Inorganic molecule (O2, NO) adsorption on nitrogen- and phosphorus-doped MoS2 monolayer using first principle calculations

Abstract

We performed a systematic study of the adsorption behaviors of O₂ and NO gas molecules on pristine MoS₂, N-doped, and P-doped MoS₂ monolayers via first principle calculations. Our adsorption energy calculations and charge analysis showed that the interactions between the NO and O₂ molecules and P–MoS₂ system are stronger than that of pristine and N–MoS₂. The spin of the absorbed molecule couples differently depending on the type of gas molecule adsorbed on the P- and N-substituted MoS₂ monolayer.
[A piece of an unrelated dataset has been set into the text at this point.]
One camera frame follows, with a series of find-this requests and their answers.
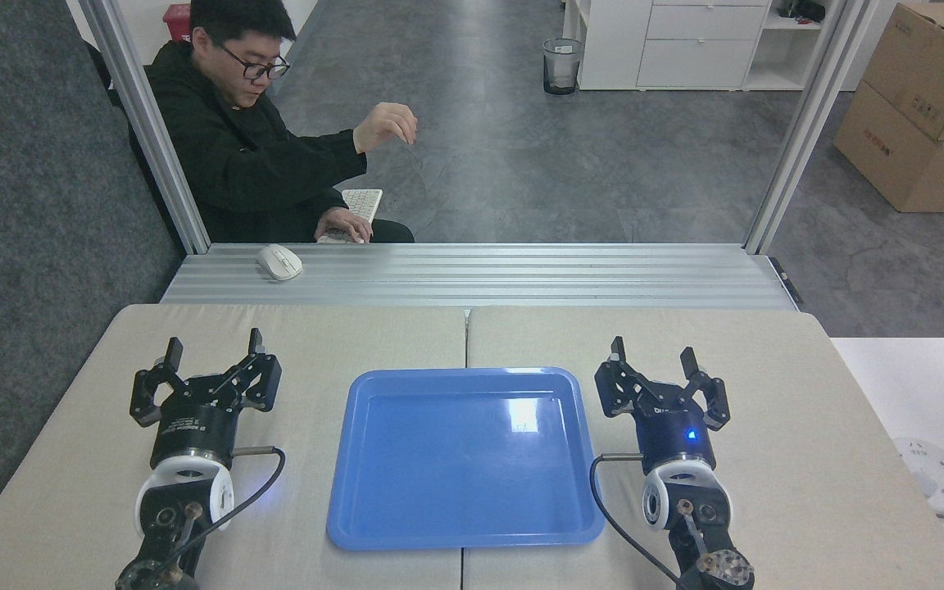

Meanwhile, the adsorption of O₂ molecules leaves N- and P–MoS₂ a magnetic semiconductor, whereas the adsorption of an NO molecule turns this system into a nonmagnetic semiconductor, which may provide some helpful information for designing new N- and P-substituted MoS₂-based nanoelectronic devices. Therefore, P- and N–MoS₂ can be used to distinguish O₂ and NO gases using magnetic properties, and P–MoS₂-based gas sensors are predicted to be more sensitive to detect NO molecules rather than pristine and N–MoS₂ systems.